If you are instead starting with a eBay or charity shop find and a Wein cell then before you try a film you need to try bright and dark readings against a known good meter.

It's obvious you don't know how meters are calibrated at the factory or after service.

If both are the same you are ok

Meters that do have a high and low calibration are done so with voltage. And BTW: this voltage is too low for over the counter volt/ohm meters to measure. This is where specialized equipment comes in. Each one is adjusted to output a certain voltage which is different for each setting. Once done you then isolate one of the cells and measure the output voltage. If it is out of tolorance, you replace that cell. You then isolate that cell and do the same with the other cell. If the meter only has a single cell then checking is easier.
Once you have proper voltage with the 2 settings and proper voltage off the cells then you make the final adjustment. Again proper adjustment is done by measuring voltage but since most end users don't have the specialized equipment, it's done by a gray card.

The CdS cells can age

This is why voltage is measured by a tech..

The meter can be of zero or lose sensitivity

You have a zero adjust to bring it back to zero. The only way a galvanometer is out is if it goes open circuit.
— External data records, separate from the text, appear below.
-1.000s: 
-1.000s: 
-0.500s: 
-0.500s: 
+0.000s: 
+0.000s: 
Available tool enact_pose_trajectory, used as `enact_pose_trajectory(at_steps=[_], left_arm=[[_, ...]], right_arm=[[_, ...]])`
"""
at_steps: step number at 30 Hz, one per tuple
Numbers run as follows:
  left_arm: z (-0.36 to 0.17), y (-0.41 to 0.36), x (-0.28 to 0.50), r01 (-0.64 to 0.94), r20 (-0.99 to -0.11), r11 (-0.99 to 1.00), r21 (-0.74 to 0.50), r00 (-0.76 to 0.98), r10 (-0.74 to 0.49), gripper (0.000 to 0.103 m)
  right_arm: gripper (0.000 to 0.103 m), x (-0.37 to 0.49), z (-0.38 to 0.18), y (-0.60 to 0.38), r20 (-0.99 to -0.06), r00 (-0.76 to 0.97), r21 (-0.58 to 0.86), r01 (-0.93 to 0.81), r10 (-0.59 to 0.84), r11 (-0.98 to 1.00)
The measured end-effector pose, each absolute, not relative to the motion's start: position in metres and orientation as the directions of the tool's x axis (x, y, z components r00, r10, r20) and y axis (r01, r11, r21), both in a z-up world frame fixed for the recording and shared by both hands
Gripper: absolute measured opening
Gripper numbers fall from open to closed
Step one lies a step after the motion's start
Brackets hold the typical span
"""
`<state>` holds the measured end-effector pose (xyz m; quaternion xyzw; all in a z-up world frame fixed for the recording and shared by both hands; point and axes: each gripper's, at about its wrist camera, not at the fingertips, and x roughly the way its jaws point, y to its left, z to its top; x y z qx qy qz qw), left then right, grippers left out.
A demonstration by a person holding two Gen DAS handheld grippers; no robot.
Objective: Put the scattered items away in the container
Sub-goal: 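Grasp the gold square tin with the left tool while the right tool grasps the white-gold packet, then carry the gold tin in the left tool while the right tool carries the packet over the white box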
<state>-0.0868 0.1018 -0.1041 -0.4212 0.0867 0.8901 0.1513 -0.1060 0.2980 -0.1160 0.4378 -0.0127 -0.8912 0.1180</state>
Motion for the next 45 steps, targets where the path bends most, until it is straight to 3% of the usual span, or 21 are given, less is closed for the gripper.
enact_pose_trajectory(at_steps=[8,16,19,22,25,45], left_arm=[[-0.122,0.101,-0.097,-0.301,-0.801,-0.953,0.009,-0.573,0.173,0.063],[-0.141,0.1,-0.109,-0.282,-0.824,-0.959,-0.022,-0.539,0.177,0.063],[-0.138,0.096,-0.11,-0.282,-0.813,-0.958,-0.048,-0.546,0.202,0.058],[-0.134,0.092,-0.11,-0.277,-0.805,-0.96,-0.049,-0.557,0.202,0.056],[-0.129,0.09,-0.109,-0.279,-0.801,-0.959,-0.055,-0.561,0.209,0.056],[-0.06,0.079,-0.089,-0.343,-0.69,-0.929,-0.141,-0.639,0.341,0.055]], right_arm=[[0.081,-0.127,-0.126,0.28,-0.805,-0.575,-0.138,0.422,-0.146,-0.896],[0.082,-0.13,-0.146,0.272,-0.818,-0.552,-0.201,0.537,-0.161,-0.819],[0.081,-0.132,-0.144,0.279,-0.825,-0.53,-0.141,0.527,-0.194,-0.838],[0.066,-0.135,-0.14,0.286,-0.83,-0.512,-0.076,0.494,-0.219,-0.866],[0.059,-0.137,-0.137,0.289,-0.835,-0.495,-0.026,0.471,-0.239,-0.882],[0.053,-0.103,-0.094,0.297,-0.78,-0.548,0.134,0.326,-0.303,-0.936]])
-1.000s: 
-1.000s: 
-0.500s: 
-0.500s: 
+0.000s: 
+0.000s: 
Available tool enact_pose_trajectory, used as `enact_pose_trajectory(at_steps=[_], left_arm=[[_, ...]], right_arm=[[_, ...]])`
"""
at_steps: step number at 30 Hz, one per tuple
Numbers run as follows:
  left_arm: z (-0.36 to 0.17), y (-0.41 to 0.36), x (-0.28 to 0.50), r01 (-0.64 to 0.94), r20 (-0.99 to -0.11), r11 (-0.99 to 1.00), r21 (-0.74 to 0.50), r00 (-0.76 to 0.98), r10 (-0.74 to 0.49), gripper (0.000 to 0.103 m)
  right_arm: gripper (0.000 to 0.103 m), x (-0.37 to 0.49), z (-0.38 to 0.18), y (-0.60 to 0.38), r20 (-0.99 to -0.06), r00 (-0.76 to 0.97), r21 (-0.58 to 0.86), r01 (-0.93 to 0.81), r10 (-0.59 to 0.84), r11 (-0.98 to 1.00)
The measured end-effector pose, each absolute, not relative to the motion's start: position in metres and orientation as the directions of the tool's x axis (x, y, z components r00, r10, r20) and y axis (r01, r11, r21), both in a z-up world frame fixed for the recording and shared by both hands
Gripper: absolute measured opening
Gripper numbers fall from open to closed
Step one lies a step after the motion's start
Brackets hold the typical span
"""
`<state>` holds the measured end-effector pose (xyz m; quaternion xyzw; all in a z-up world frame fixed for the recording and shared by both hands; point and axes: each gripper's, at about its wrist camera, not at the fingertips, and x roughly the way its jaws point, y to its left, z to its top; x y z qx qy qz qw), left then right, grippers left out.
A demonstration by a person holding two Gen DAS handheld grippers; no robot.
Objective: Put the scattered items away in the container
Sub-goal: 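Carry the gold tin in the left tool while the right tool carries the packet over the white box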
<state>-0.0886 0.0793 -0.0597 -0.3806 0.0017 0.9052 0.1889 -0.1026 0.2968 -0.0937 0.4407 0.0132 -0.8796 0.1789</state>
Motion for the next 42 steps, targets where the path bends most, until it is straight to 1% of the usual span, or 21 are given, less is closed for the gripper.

If that happens, you trash it and replace with a new one..

The cordage may be offset or the variable resistors noisy

Most meters don't use cordage and resistors are cleaned before trying to adjust..

If they are not the same 1/3 stop you can't treat the meter as working for E6 it is a necessary pass fail test

Some people don't use grey cards or the zone system

In the end many meters do not use a high/low circuit. This part is handled by a simple series circuit which delivers accurate readings with a simple easy to manufacture meter..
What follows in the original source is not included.